→ Problem:
Every entry that follows should be output exactly, and every image in it left out.

→ Extracted information:

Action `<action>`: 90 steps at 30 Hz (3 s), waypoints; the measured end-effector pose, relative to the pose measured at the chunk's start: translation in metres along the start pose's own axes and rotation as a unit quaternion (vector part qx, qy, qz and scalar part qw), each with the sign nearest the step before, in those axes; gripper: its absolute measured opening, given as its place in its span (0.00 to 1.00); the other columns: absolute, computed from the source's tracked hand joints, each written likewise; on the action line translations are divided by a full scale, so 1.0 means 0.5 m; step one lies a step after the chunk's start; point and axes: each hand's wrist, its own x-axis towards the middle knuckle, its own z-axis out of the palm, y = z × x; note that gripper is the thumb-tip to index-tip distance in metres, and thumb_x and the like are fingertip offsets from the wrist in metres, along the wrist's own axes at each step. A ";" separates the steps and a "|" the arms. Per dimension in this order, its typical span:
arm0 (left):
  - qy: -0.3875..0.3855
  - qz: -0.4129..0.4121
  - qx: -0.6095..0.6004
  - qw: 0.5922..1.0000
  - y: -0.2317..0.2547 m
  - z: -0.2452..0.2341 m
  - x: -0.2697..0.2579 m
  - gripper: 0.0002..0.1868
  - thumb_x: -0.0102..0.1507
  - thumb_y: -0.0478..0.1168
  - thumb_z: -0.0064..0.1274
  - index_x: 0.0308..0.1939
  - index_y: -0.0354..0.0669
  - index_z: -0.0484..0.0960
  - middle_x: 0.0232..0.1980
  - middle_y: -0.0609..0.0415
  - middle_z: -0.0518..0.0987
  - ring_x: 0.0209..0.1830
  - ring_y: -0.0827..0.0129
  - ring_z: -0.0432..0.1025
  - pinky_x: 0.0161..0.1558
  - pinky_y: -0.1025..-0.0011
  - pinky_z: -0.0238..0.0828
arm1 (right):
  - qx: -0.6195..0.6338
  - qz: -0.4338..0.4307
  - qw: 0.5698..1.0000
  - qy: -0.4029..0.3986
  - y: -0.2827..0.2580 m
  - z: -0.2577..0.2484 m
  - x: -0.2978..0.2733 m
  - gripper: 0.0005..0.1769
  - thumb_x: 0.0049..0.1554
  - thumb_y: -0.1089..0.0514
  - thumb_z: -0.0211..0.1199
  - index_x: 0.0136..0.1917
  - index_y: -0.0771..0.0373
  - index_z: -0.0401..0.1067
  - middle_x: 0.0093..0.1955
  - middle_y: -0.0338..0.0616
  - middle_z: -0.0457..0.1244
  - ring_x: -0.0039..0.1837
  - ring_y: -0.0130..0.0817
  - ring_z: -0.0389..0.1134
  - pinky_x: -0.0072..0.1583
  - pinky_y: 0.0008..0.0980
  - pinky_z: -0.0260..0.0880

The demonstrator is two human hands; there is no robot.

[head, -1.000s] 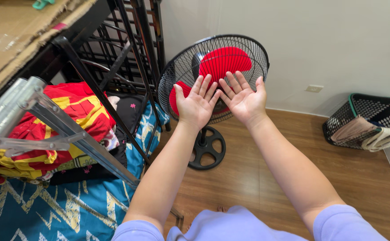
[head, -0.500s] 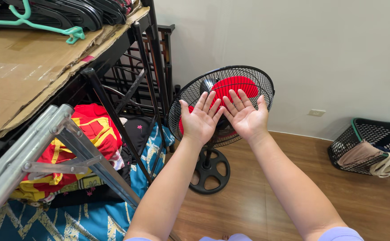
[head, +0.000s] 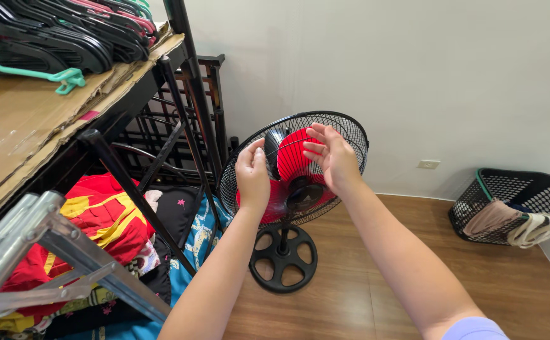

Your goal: The person disassembles a standing electric fan by hand. They remove the front grille, unscrew the central hub to detach the red fan blades, and then remove the rear grille and motor housing components.

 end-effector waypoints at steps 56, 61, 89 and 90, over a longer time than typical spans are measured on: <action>0.396 0.077 0.358 0.842 -0.225 0.056 0.028 0.19 0.75 0.52 0.44 0.54 0.41 0.81 0.55 0.51 0.83 0.59 0.53 0.73 0.64 0.55 0.66 | -0.363 -0.058 0.928 0.069 0.192 -0.493 0.454 0.39 0.69 0.28 0.45 0.70 0.65 0.67 0.66 0.50 0.65 0.68 0.40 0.64 0.70 0.41 0.63; 0.372 0.076 0.372 0.847 -0.217 0.059 0.047 0.19 0.75 0.52 0.43 0.54 0.42 0.81 0.54 0.51 0.83 0.58 0.53 0.73 0.62 0.55 0.66 | -0.329 -0.040 0.942 0.055 0.191 -0.502 0.453 0.40 0.69 0.27 0.44 0.72 0.64 0.65 0.65 0.47 0.64 0.67 0.37 0.62 0.69 0.39 0.61; 0.205 -0.196 -0.107 0.953 -0.428 -0.216 -0.022 0.36 0.77 0.61 0.33 0.60 0.30 0.81 0.58 0.50 0.85 0.59 0.69 0.77 0.62 0.73 0.69 | -0.310 -0.003 0.947 0.089 0.161 -0.509 0.397 0.37 0.73 0.35 0.41 0.80 0.64 0.60 0.78 0.45 0.62 0.78 0.36 0.61 0.77 0.35 0.58; 0.220 -0.208 -0.079 0.950 -0.426 -0.214 -0.025 0.36 0.77 0.62 0.33 0.59 0.30 0.80 0.58 0.50 0.85 0.60 0.70 0.77 0.62 0.74 0.68 | -0.321 0.001 0.942 0.096 0.159 -0.506 0.393 0.36 0.73 0.35 0.41 0.80 0.64 0.60 0.78 0.44 0.62 0.78 0.35 0.61 0.76 0.35 0.58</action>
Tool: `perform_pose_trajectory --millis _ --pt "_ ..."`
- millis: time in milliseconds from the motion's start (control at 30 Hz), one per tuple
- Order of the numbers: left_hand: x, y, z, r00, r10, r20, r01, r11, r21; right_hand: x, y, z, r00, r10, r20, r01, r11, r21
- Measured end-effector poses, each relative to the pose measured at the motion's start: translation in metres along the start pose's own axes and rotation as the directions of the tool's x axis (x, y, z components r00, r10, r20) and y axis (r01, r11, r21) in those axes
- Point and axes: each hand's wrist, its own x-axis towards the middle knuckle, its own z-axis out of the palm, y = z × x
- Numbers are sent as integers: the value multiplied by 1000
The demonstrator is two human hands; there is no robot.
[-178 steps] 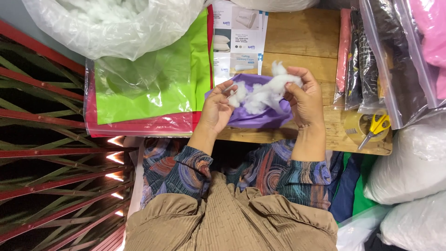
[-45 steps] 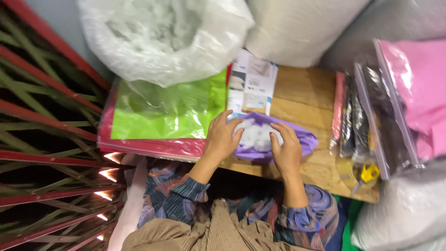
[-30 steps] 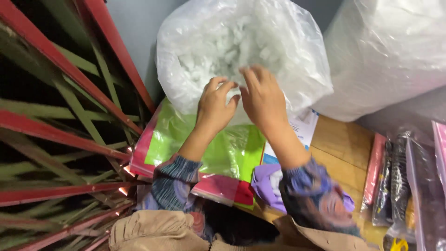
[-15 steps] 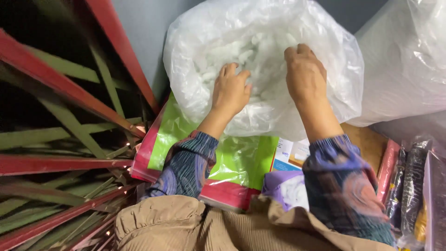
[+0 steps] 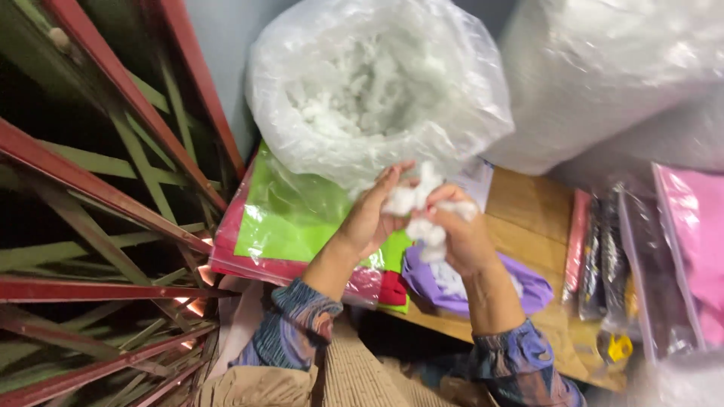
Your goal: Stuffing a purple fabric pouch with white polyester fiberfill by hand.
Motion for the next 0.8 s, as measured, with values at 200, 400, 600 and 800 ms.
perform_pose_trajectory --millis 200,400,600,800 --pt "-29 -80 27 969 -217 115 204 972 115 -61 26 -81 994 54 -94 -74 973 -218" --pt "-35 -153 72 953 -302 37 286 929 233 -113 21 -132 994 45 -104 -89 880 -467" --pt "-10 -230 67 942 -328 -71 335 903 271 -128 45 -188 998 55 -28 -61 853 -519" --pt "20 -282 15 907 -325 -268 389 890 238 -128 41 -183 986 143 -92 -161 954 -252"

→ Problem solution:
Action `<action>`: 90 steps at 30 Hz (3 s), waypoints; the measured end-effector pose, relative to the pose measured at the chunk's start: translation in metres along the start pose's own axes and rotation as a unit quaternion (vector part qx, qy, qz and scalar part qw), each with the sign nearest the step before, in those axes; gripper: its absolute measured opening, given as its place in its span (0.00 to 1.00); the other columns: absolute, computed from the source's tracked hand joints, each written likewise; on the action line translations are divided by a full scale, so 1.0 means 0.5 m; step one lies a step after the chunk's start; point and axes: each hand's wrist, its own x-axis towards the middle knuckle, its own z-axis out of the palm, y = z × x; note that gripper is the thumb-tip to index-tip distance in metres, and thumb_x and the like are fingertip offsets from the wrist in metres, along the wrist's own axes at each step. A ";" separates the steps and a "|" the arms. Per dimension in this order, its typical span:
arm0 (left):
  - qy: -0.3875..0.3855
  - qz: -0.4129..0.4121
  - qx: -0.6095..0.6004
  - qw: 0.5922..1.0000
  - y: -0.2317..0.2547 m
  - z: -0.2452..0.2341 m
  - x: -0.2697..0.2579 m
  - gripper: 0.0002..0.1868
  - thumb_x: -0.0102..0.1507
  - thumb_y: -0.0478..0.1168
  - thumb_z: -0.0064..0.1274
  - index_x: 0.0308..0.1939
  - index_y: -0.0354..0.0669
  - index_z: -0.0484..0.0960
  - middle_x: 0.0232..0.1980
  - middle_y: -0.0609..0.0415
  - middle_z: -0.0518..0.0987
  - ring_x: 0.0209..0.1830
  - ring_y: -0.0827..0.0129
  - ring_z: -0.0432..0.1025
  - pinky_x: 0.0161..0.1558
  - pinky_y: -0.1025..-0.0011
  - pinky_z: -0.0238..0.0828
arm1 (right):
  - qx: -0.6195..0.6338
  - qz: -0.4338..0.4307
  - qw: 0.5698..1.0000
  - qy: -0.4029..0.3986
  - y: -0.2827..0.2580 m
  - z: -0.2577..0.2484 m
  - x: -0.2978..0.2733 m
  - gripper: 0.0005..0.1769
  - thumb_x: 0.0049..0.1554
  - thumb_y: -0.1089..0.0514
  - thumb_z: -0.0211..0.1199
  - index_x: 0.0136..0.1917
  - index_y: -0.0771..0.0373
  - index_z: -0.0401..0.1067
  - middle_x: 0.0093..0.1955
  - middle_y: -0.0338..0.0616
  - middle_z: -0.0457..0.1244
  - ring_x: -0.0039..0.1837
  - ring_y: -0.0130..0.0817
  - ring_z: -0.0389..0.1134
  - pinky_x: -0.0072..0.1583
  - pinky_y: 0.0008..0.0980
  - pinky_z: -0.0260..0.0880

The demonstrator is two human hands; there is no robot.

[head, -1.000s] 
[head, -0.500s] 
[head, +0.000s] 

Your goal: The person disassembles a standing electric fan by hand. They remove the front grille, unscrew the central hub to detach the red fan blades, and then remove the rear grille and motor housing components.

 end-effector waypoints at steps 56, 61, 89 and 90, over a longer time than typical spans are measured on: <action>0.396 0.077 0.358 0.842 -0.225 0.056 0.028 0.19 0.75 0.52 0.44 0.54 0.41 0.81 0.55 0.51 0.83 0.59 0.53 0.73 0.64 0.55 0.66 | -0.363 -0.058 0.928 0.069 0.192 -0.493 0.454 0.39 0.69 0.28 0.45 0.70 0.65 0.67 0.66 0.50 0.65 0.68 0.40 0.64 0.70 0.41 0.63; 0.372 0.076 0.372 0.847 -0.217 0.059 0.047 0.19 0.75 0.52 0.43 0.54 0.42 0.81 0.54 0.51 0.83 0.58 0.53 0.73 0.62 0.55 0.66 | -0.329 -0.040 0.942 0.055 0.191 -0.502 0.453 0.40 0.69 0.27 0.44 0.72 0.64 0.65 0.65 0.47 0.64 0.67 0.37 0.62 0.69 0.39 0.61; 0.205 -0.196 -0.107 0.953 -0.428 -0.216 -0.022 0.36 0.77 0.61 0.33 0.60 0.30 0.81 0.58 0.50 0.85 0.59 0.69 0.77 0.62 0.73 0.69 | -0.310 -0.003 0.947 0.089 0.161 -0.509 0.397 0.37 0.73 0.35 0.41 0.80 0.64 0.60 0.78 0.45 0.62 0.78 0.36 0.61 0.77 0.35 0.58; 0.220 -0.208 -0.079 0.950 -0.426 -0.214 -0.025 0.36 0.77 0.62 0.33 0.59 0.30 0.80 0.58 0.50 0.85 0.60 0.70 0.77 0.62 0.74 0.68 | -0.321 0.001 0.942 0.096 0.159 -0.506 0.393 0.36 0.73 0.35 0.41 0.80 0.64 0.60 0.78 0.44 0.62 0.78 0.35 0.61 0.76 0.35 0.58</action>
Tool: `perform_pose_trajectory --millis _ --pt "_ ..."`
- millis: time in milliseconds from the motion's start (control at 30 Hz), one per tuple
- Order of the numbers: left_hand: x, y, z, r00, r10, r20, r01, r11, r21; right_hand: x, y, z, r00, r10, r20, r01, r11, r21
- Measured end-effector poses, each relative to the pose measured at the motion's start: translation in metres along the start pose's own axes and rotation as the directions of the tool's x axis (x, y, z components r00, r10, r20) and y axis (r01, r11, r21) in those axes
- Point and axes: each hand's wrist, its own x-axis towards the middle knuckle, its own z-axis out of the palm, y = z × x
- Numbers are sent as integers: the value multiplied by 1000
The demonstrator is two human hands; there is no robot.
[-178 steps] 
[-45 steps] 
[-30 steps] 
[-15 steps] 
[+0 steps] 
Your goal: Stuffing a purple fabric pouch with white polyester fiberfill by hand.
Motion for the next 0.8 s, as measured, with values at 200, 400, 600 and 800 ms.
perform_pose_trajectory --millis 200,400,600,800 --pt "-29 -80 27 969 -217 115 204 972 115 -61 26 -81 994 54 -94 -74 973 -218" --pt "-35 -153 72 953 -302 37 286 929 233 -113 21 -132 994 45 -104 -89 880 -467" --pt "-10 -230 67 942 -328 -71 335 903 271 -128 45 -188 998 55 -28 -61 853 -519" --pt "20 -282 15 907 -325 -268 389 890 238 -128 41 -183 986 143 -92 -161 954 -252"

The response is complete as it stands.